Family of crayfishes

The Cambaridae are the largest of the four families of freshwater crayfish, with over 400 species. Most of the species in the family are native to the United States east of the Great Divide and Mexico, but fewer range north to Canada, and south to Guatemala and Honduras. Three live on the island of Cuba. The species in the genus Cambaroides are only found outside North America, as they are restricted to eastern Asia.

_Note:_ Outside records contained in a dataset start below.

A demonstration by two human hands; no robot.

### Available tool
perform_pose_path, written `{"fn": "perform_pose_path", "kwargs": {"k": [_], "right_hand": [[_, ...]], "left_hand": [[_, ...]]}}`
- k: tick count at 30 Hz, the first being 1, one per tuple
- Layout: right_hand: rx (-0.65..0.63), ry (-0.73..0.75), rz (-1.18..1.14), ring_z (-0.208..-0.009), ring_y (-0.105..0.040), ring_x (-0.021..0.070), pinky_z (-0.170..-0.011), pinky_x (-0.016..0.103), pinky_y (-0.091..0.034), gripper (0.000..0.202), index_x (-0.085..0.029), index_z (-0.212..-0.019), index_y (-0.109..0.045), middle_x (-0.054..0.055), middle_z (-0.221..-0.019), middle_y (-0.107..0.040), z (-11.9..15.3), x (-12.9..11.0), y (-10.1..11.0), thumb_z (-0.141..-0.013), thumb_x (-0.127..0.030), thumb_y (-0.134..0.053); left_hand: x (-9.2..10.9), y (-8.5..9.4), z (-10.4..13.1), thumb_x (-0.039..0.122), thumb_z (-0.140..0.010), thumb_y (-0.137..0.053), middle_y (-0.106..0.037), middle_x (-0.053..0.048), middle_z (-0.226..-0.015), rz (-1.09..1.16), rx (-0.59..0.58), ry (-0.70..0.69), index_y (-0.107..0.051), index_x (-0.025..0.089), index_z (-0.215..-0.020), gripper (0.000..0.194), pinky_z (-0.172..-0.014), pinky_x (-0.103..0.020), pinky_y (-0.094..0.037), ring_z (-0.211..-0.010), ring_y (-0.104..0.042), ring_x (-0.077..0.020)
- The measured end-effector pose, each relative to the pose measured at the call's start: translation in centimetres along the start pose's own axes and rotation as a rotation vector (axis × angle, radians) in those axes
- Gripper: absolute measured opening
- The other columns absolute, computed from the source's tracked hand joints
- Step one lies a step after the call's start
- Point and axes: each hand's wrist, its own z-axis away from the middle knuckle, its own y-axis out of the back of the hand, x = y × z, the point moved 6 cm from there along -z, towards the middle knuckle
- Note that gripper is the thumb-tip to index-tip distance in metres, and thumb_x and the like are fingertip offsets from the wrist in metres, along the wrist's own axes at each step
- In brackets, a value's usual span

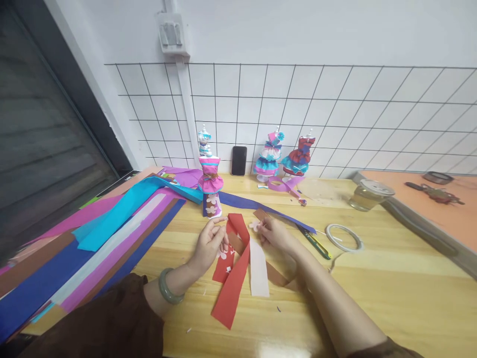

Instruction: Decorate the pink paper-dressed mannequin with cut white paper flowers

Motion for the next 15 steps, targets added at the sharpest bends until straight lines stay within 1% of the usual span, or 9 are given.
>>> {"fn": "perform_pose_path", "kwargs": {"k": [3, 4, 6, 9, 12, 14, 15], "right_hand": [[0.218, 0.05, 0.223, -0.057, -0.056, 0.0163, -0.055, 0.029, -0.042, 0.024, -0.021, -0.072, -0.05, 0.002, -0.065, -0.062, 0.4, -0.8, 2.3, -0.083, -0.041, -0.043], [0.264, 0.057, 0.258, -0.059, -0.056, 0.0168, -0.056, 0.029, -0.041, 0.024, -0.02, -0.074, -0.052, 0.003, -0.067, -0.062, 0.5, -1.2, 2.7, -0.083, -0.041, -0.044], [0.297, 0.09, 0.223, -0.065, -0.057, 0.0175, -0.06, 0.03, -0.043, 0.025, -0.02, -0.078, -0.053, 0.004, -0.075, -0.064, 0.8, -2.1, 2.9, -0.084, -0.042, -0.043], [0.271, 0.227, 0.027, -0.082, -0.059, 0.0181, -0.072, 0.03, -0.045, 0.023, -0.02, -0.082, -0.052, 0.006, -0.091, -0.063, 1.7, -4.4, 2.1, -0.086, -0.04, -0.043], [0.18, 0.374, -0.111, -0.1, -0.054, 0.0183, -0.086, 0.031, -0.042, 0.018, -0.02, -0.081, -0.052, 0.007, -0.105, -0.059, 2.9, -7.0, 0.6, -0.086, -0.036, -0.045], [0.109, 0.407, -0.131, -0.109, -0.05, 0.0184, -0.093, 0.033, -0.038, 0.016, -0.02, -0.08, -0.054, 0.006, -0.115, -0.055, 3.5, -8.0, -0.4, -0.086, -0.034, -0.046], [0.081, 0.406, -0.128, -0.112, -0.047, 0.0185, -0.096, 0.034, -0.036, 0.015, -0.02, -0.08, -0.054, 0.006, -0.118, -0.053, 3.7, -8.2, -0.9, -0.086, -0.033, -0.047]], "left_hand": [[0.1, 0.0, 0.0, 0.04, -0.082, -0.05, -0.051, 0.004, -0.059, -0.003, 0.001, -0.022, -0.044, 0.019, -0.108, 0.034, -0.044, -0.018, -0.039, -0.046, -0.049, -0.0076], [0.1, 0.0, -0.1, 0.039, -0.082, -0.049, -0.051, 0.004, -0.059, -0.007, 0.002, -0.029, -0.043, 0.019, -0.108, 0.033, -0.045, -0.018, -0.039, -0.046, -0.049, -0.0074], [0.2, -0.1, -0.1, 0.037, -0.082, -0.05, -0.052, 0.004, -0.062, -0.014, 0.005, -0.042, -0.042, 0.019, -0.109, 0.033, -0.044, -0.017, -0.039, -0.047, -0.05, -0.007], [0.4, -0.3, -0.1, 0.033, -0.08, -0.055, -0.056, 0.001, -0.073, 0.003, 0.006, -0.058, -0.037, 0.02, -0.115, 0.042, -0.046, -0.018, -0.041, -0.056, -0.055, -0.0091], [0.3, -0.5, -0.1, 0.033, -0.078, -0.057, -0.06, -0.005, -0.088, 0.056, -0.03, -0.026, -0.027, 0.021, -0.126, 0.058, -0.054, -0.022, -0.047, -0.071, -0.06, -0.0141], [0.0, -0.7, -0.2, 0.033, -0.079, -0.057, -0.061, -0.007, -0.092, 0.104, -0.071, 0.018, -0.021, 0.022, -0.132, 0.065, -0.059, -0.025, -0.048, -0.072, -0.061, -0.0148], [-0.2, -0.7, -0.2, 0.033, -0.079, -0.057, -0.062, -0.007, -0.091, 0.132, -0.088, 0.033, -0.018, 0.022, -0.134, 0.068, -0.061, -0.026, -0.048, -0.071, -0.06, -0.0143]]}}
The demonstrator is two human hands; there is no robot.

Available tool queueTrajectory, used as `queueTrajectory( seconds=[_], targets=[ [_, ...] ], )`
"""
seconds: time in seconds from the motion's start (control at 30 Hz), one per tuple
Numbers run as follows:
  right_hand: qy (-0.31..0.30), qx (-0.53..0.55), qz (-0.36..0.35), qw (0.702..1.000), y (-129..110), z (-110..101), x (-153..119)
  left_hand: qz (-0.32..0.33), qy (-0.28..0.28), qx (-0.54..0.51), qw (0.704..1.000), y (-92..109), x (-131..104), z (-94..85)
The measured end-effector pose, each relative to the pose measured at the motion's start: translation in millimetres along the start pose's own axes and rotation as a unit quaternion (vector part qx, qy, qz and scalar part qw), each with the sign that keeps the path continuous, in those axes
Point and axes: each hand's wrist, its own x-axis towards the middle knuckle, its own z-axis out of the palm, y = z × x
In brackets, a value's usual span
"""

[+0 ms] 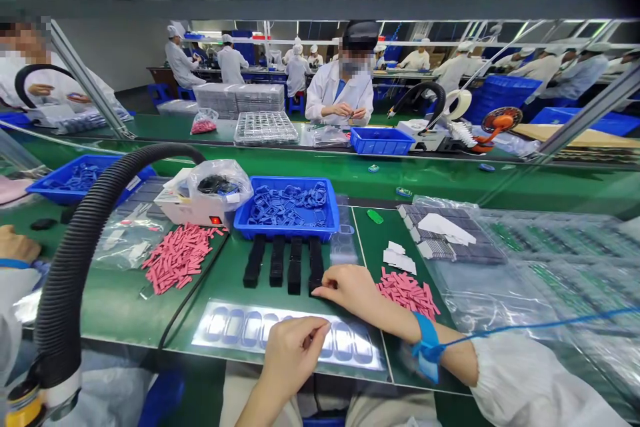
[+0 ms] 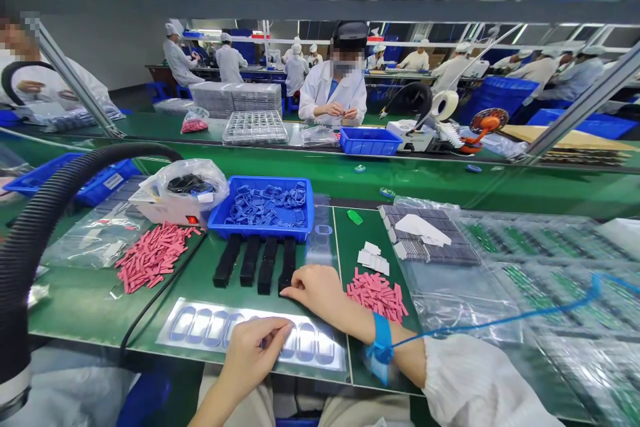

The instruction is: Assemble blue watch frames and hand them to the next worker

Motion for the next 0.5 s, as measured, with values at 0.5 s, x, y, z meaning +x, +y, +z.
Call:
queueTrajectory(
  seconds=[0.5],
  targets=[
    [-0.049,0.057,0.011,0.997,5.2,-6.7,-5.9,-0.019,-0.007,-0.028,0.999,3.4,-0.8,-0.7]
  ],
)
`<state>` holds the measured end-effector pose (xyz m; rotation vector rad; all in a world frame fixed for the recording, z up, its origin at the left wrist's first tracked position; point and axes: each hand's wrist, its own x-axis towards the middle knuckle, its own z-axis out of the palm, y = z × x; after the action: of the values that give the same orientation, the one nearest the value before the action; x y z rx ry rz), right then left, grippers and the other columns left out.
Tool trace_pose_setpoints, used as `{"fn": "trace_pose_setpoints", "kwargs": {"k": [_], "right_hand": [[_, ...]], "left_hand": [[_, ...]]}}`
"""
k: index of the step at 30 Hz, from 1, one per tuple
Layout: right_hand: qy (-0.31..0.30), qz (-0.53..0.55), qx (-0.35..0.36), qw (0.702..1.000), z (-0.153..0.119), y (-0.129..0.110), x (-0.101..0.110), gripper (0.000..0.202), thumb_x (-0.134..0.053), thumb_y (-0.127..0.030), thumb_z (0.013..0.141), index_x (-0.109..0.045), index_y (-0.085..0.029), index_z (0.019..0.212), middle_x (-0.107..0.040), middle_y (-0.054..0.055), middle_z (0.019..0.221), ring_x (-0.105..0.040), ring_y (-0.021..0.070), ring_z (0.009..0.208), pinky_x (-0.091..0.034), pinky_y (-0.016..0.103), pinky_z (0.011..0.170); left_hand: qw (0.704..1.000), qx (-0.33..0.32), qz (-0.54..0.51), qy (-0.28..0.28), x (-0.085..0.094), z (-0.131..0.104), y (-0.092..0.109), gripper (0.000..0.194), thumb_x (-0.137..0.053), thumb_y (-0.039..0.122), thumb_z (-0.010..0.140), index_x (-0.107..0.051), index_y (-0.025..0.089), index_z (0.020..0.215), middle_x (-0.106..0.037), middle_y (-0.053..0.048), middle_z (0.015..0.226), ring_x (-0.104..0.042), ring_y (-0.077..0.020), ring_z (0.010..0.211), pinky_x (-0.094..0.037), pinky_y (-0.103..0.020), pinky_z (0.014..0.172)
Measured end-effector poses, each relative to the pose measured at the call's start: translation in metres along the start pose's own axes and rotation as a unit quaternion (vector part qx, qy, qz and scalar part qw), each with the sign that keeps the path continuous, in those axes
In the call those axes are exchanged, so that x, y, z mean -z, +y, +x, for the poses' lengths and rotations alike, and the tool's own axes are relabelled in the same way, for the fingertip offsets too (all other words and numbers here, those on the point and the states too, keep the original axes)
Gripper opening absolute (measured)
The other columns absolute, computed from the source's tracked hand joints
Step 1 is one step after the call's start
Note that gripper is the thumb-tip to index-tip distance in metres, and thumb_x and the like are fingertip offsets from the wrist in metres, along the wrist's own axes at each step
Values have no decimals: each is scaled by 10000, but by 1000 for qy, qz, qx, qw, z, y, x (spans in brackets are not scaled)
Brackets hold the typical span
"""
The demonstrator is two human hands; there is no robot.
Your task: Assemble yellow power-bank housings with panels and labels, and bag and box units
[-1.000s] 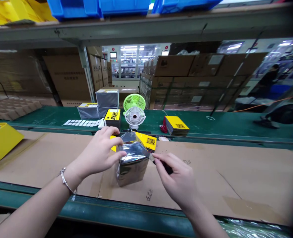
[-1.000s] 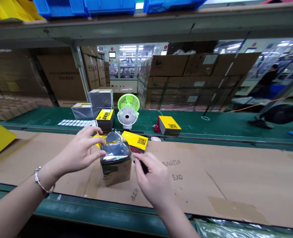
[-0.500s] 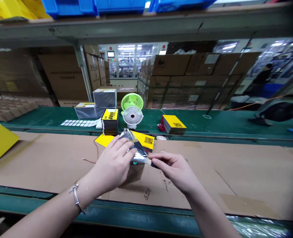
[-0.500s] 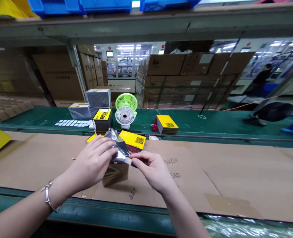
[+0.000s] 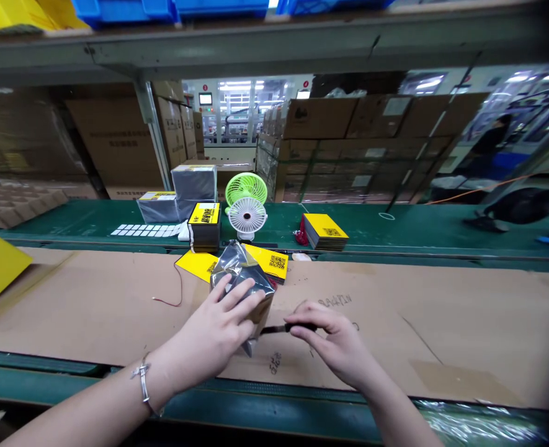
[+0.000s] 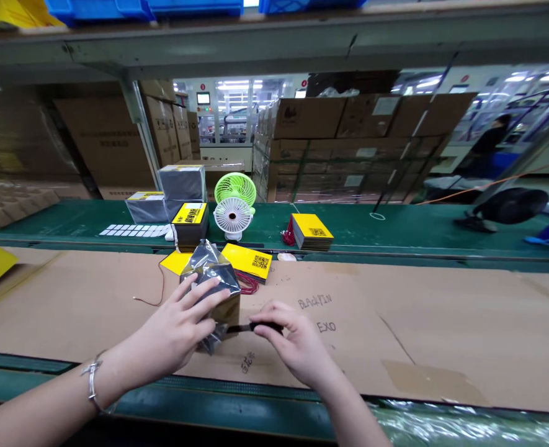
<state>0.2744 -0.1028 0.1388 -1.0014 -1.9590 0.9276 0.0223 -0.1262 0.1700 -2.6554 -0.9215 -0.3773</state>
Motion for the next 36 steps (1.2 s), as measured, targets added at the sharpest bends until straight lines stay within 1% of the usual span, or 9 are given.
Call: {"fn": "trace_pose_setpoints", "kwargs": {"k": [4,9,16,22,26,29,32,34,36], "right_hand": [[71,-36,43,996,2,14,-11,115,-600,-253,859,-697,-251,921,-609,29,867,-584,157,800,-465,272,713],[43,-92,98,990,2,25,-34,187,-490,-172,908,-663,-228,950,-596,41,900,-577,149,826,-472,267,730],[64,-175,135,973,-1,33,-48,245,-441,-113,908,-633,-221,1017,-583,53,908,-556,153,822,-462,275,723],[38,-255,147,955,-3,38,-47,277,-419,-103,897,-644,-225,1004,-588,57,894,-550,163,793,-446,275,662],[11,-325,99,940,-9,52,-36,308,-408,-98,877,-675,-240,938,-594,59,893,-553,184,815,-444,299,668],[16,-329,29,944,-13,67,-24,256,-450,-124,855,-686,-223,861,-609,65,872,-561,198,821,-461,329,710],[62,-341,-13,938,-12,78,-16,155,-532,-205,829,-687,-212,828,-634,82,888,-565,252,871,-472,410,759],[105,-312,-17,944,-9,76,-18,189,-570,-300,833,-674,-210,963,-636,99,1001,-558,283,968,-463,469,839],[121,-241,-15,963,-3,68,-30,346,-578,-364,839,-602,-206,1147,-602,111,1147,-531,285,1082,-433,488,932]], "left_hand": [[999,11,-27,-32,3,-6,2,133,-494,222,849,-621,186,866,-325,-63,1487,-210,-313,1373,-54,-533,1111],[997,22,-55,-48,2,-5,-1,148,-505,243,833,-640,208,885,-304,-38,1497,-186,-313,1378,-25,-539,1104],[994,37,-87,-51,6,-1,-2,144,-529,242,798,-662,232,854,-349,4,1466,-183,-290,1379,-51,-532,1114],[991,45,-115,-60,16,-1,-2,159,-517,221,809,-673,238,837,-374,9,1448,-222,-286,1363,-120,-554,1107],[987,52,-138,-63,23,-4,-1,160,-517,184,809,-665,244,816,-371,26,1447,-233,-270,1360,-134,-551,1117],[987,62,-148,-20,18,-13,-2,234,-514,135,800,-633,256,963,-348,10,1460,-204,-268,1376,-122,-547,1136],[976,111,-158,98,0,-26,-5,532,-528,83,786,-433,264,1278,-229,-60,1507,-154,-281,1399,-177,-541,1135],[946,183,-192,187,-19,-35,-8,765,-600,116,766,-211,284,1403,-91,-113,1532,-109,-312,1412,-215,-559,1114],[891,288,-281,209,-40,-39,-10,993,-708,195,703,-47,285,1438,-45,-160,1531,-97,-346,1411,-205,-591,1100]]}}
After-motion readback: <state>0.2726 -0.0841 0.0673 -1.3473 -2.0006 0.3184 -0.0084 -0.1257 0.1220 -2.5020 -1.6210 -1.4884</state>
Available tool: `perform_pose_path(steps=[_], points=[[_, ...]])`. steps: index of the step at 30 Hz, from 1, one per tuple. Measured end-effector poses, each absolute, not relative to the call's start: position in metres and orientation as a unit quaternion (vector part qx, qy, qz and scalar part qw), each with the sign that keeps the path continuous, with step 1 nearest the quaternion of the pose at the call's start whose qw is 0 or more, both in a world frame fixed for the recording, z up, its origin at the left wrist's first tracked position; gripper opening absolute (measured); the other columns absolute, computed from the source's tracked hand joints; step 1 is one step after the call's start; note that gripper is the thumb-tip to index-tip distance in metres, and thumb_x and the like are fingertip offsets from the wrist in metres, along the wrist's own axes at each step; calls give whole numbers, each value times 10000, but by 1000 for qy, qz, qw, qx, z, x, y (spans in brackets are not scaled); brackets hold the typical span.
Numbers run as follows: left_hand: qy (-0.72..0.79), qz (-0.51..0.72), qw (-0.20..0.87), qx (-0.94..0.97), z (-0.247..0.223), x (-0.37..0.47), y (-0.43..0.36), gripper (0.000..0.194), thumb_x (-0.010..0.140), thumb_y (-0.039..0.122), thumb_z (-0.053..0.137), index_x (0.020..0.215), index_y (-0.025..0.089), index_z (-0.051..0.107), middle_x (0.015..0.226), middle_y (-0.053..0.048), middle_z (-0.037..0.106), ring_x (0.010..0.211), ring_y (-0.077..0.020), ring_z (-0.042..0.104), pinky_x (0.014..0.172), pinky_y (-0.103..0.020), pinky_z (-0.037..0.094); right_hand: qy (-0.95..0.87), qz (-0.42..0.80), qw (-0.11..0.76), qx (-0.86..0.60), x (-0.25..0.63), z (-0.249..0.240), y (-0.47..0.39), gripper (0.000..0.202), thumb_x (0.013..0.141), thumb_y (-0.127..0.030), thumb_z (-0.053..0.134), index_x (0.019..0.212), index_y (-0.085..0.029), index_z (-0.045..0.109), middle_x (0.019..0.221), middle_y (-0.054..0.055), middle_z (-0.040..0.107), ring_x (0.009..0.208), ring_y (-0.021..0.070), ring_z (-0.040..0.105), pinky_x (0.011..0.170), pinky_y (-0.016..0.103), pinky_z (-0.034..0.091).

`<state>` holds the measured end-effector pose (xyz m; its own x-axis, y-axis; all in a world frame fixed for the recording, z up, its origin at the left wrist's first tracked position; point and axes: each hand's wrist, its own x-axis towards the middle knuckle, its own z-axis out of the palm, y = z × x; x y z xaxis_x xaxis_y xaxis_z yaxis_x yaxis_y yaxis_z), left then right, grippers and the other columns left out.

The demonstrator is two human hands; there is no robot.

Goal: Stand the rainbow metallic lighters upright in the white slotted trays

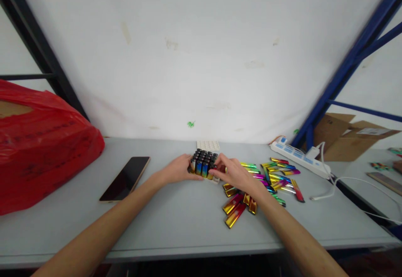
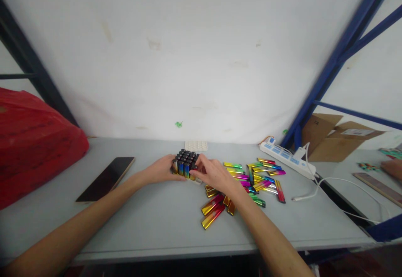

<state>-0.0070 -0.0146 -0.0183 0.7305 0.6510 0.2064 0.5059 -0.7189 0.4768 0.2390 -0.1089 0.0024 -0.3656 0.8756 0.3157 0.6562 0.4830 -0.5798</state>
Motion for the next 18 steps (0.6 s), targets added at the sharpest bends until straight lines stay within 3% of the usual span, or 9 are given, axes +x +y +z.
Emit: perform_pose_path(steps=[8,13,15,18], points=[[305,184,194,914,-18,-7,-14,608,710,631,803,1155,228,707,1137,-52,749,1015,-277,682,904,-335,517,-819,155,284,-474,236,5,-110,377,955,-434,675,1248,-246,530,763,-42,691,651,158,636,626,250,420],[322,179,197,908,-17,-8,-15,650,711,670,780,1176,224,698,1111,-59,750,990,-281,691,880,-329,530,-795,99,329,-501,256,15,-106,294,1082,-423,410,1241,-226,560,757,-20,661,668,161,613,675,271,434],[331,174,195,907,-18,-8,-14,669,699,700,772,1157,217,702,1095,-66,749,971,-283,693,867,-334,535,-797,50,305,-519,272,13,-99,274,1084,-358,398,1172,-204,606,806,16,673,727,179,627,720,293,456],[336,175,186,906,-20,-8,-13,698,682,725,770,1152,214,697,1113,-75,741,1000,-293,686,896,-348,531,-820,11,234,-522,294,2,-88,196,1022,-280,528,1111,-173,666,1041,104,700,984,240,646,904,363,487]])
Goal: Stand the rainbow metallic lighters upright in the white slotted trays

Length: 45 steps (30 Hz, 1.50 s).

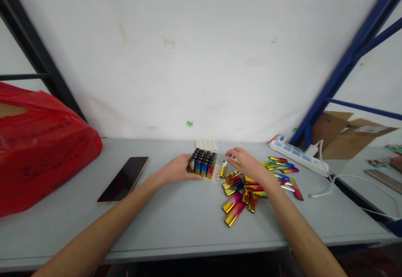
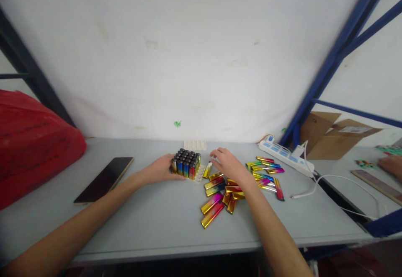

A few species, including the invasive Procambarus clarkii and Faxonius rusticus, have been introduced to regions far outside their native range (both in North America and other continents). Conversely, many species have tiny ranges and are seriously threatened; a few are already extinct.

A 2006 molecular study suggested that the family Cambaridae may be paraphyletic, with the family Astacidae nested within it, and the status of the genus Cambaroides remains unclear.

The oldest fossils of the family are known from the Late Jurassic Morrison Formation of western North America.